Start of Block

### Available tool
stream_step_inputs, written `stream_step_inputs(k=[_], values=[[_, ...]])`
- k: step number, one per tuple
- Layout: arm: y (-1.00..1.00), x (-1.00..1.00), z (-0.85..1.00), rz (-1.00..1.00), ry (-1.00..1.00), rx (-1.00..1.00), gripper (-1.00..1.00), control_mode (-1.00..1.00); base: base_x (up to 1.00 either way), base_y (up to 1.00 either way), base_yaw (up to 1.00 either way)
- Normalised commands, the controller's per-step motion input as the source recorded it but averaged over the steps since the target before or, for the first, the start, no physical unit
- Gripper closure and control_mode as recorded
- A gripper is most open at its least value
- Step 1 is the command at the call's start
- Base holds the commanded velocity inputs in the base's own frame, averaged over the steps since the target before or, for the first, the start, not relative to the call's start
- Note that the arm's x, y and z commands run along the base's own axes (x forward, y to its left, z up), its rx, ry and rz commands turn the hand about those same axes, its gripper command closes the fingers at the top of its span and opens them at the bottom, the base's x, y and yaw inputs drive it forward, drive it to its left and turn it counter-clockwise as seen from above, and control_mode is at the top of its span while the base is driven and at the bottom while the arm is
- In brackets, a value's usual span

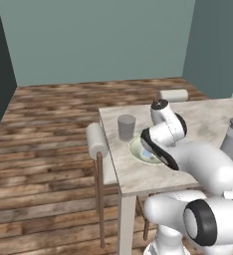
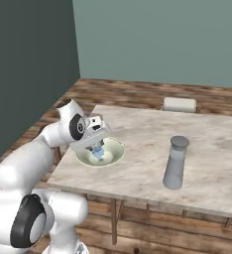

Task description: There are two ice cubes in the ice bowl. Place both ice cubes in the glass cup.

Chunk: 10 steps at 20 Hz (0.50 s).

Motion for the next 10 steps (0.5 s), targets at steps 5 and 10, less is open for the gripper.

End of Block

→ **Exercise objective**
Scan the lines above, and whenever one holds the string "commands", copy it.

→ **Your response**
- Normalised commands, the controller's per-step motion input as the source recorded it but averaged over the steps since the target before or, for the first, the start, no physical unit
- Note that the arm's x, y and z commands run along the base's own axes (x forward, y to its left, z up), its rx, ry and rz commands turn the hand about those same axes, its gripper command closes the fingers at the top of its span and opens them at the bottom, the base's x, y and yaw inputs drive it forward, drive it to its left and turn it counter-clockwise as seen from above, and control_mode is at the top of its span while the base is driven and at the bottom while the arm is

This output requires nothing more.